Starting at the line that contains "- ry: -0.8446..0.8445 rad", repeat each line of the listing below through the last one, exactly, and leave out every picture.

###

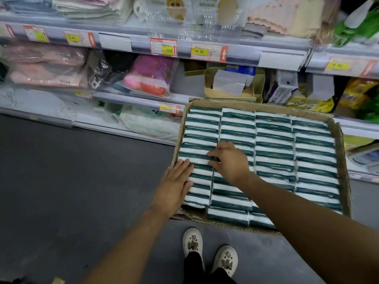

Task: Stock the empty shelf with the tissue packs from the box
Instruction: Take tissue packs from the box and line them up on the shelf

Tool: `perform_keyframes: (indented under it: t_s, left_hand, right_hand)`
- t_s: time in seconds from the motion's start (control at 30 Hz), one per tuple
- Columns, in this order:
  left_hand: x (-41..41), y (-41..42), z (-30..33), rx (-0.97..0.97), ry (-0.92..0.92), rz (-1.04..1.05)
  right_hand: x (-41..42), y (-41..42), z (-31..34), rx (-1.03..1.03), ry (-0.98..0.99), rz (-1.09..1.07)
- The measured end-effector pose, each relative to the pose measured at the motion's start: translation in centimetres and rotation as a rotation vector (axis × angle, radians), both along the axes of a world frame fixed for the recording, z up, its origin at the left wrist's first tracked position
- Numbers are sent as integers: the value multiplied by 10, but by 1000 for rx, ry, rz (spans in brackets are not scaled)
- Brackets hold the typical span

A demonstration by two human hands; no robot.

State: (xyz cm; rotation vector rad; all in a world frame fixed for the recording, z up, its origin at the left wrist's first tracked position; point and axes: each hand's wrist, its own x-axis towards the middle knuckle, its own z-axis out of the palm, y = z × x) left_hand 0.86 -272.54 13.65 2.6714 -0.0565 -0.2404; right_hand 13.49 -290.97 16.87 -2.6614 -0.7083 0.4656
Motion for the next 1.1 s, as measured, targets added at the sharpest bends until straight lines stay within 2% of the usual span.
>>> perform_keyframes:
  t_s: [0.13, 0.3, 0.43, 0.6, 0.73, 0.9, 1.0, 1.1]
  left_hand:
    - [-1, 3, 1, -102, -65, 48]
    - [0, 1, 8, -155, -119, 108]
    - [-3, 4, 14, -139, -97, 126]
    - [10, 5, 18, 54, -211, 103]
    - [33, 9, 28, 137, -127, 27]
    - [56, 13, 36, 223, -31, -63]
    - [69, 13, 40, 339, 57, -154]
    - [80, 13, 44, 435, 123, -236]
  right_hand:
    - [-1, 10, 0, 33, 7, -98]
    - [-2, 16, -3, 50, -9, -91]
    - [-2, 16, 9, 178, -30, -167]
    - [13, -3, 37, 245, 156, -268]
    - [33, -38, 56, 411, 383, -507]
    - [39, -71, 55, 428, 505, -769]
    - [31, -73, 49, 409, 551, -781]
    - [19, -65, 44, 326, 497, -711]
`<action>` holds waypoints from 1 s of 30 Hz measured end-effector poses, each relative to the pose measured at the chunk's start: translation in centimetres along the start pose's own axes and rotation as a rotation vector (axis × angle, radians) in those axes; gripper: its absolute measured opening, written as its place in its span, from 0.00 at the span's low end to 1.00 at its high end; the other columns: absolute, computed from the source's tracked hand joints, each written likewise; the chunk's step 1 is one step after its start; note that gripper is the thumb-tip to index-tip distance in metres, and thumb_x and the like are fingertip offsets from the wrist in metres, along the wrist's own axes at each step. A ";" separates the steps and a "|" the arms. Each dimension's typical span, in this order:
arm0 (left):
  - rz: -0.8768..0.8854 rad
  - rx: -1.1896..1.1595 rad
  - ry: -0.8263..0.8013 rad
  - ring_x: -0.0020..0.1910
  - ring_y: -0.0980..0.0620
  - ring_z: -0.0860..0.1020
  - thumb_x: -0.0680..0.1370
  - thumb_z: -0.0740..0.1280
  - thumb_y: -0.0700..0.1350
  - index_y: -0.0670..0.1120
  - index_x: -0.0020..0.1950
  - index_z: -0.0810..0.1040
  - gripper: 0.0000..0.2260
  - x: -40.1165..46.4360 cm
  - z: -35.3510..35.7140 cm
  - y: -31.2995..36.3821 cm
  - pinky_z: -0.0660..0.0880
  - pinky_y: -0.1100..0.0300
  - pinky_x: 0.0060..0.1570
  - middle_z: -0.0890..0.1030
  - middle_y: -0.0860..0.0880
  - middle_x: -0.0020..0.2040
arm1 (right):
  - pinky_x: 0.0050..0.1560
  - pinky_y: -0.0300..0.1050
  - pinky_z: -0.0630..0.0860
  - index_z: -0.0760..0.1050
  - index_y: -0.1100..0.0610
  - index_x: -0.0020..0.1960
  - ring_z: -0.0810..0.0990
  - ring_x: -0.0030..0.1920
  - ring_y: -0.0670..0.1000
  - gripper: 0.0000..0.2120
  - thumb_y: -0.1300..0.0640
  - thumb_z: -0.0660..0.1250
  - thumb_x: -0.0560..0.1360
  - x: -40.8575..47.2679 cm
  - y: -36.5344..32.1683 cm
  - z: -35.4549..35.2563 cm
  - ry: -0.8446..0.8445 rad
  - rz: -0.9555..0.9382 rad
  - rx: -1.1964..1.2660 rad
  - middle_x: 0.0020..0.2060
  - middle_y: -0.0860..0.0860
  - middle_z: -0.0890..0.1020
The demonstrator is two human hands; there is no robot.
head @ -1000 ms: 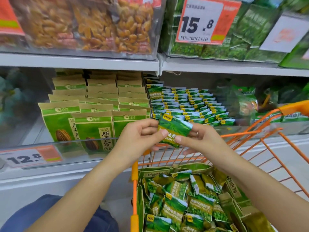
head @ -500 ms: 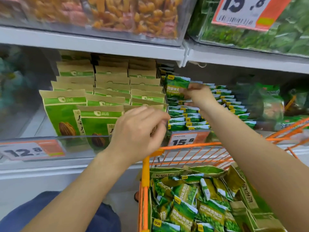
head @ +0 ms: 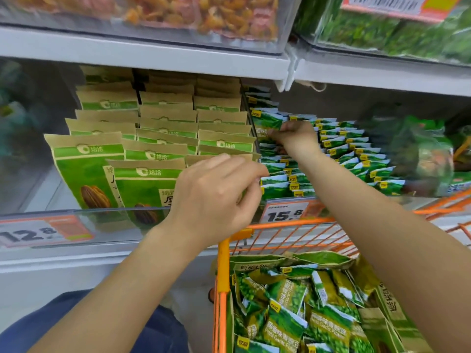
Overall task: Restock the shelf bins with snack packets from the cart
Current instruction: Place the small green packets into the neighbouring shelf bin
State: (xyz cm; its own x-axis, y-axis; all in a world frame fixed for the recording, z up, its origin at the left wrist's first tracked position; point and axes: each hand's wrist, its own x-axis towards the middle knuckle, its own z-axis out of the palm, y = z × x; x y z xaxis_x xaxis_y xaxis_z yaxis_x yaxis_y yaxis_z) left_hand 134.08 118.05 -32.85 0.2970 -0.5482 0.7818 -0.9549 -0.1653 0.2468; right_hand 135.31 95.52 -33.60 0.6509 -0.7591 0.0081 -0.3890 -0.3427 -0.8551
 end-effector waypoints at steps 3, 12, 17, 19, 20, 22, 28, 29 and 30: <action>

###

• Reply:
  - ry: -0.8446..0.8445 rad
  - rz: -0.9555..0.9382 rad
  - rx: -1.1964..1.2660 rad
  - middle_x: 0.0020..0.2060
  - middle_y: -0.0860..0.0860
  - middle_z: -0.0890..0.1020
The demonstrator is two human hands; there is no robot.
head @ -1000 ms: 
head @ -500 ms: 
head @ +0 ms: 
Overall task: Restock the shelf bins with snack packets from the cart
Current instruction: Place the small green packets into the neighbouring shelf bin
State: (xyz cm; its own x-axis, y-axis; all in a world frame fixed for the recording, z up, its origin at the left wrist's first tracked position; point and axes: each hand's wrist, its own x-axis towards the middle knuckle, its own z-axis out of the palm, y = z × x; x y z xaxis_x xaxis_y xaxis_z yaxis_x yaxis_y yaxis_z) left_hand 134.08 118.05 -32.85 0.2970 -0.5482 0.7818 -0.9549 -0.1653 0.2468; right_hand 135.31 95.52 -33.60 0.6509 -0.7591 0.0081 -0.3890 -0.3427 -0.8551
 end-effector waypoints at steps 3, 12, 17, 19, 20, 22, 28, 29 and 30: <action>

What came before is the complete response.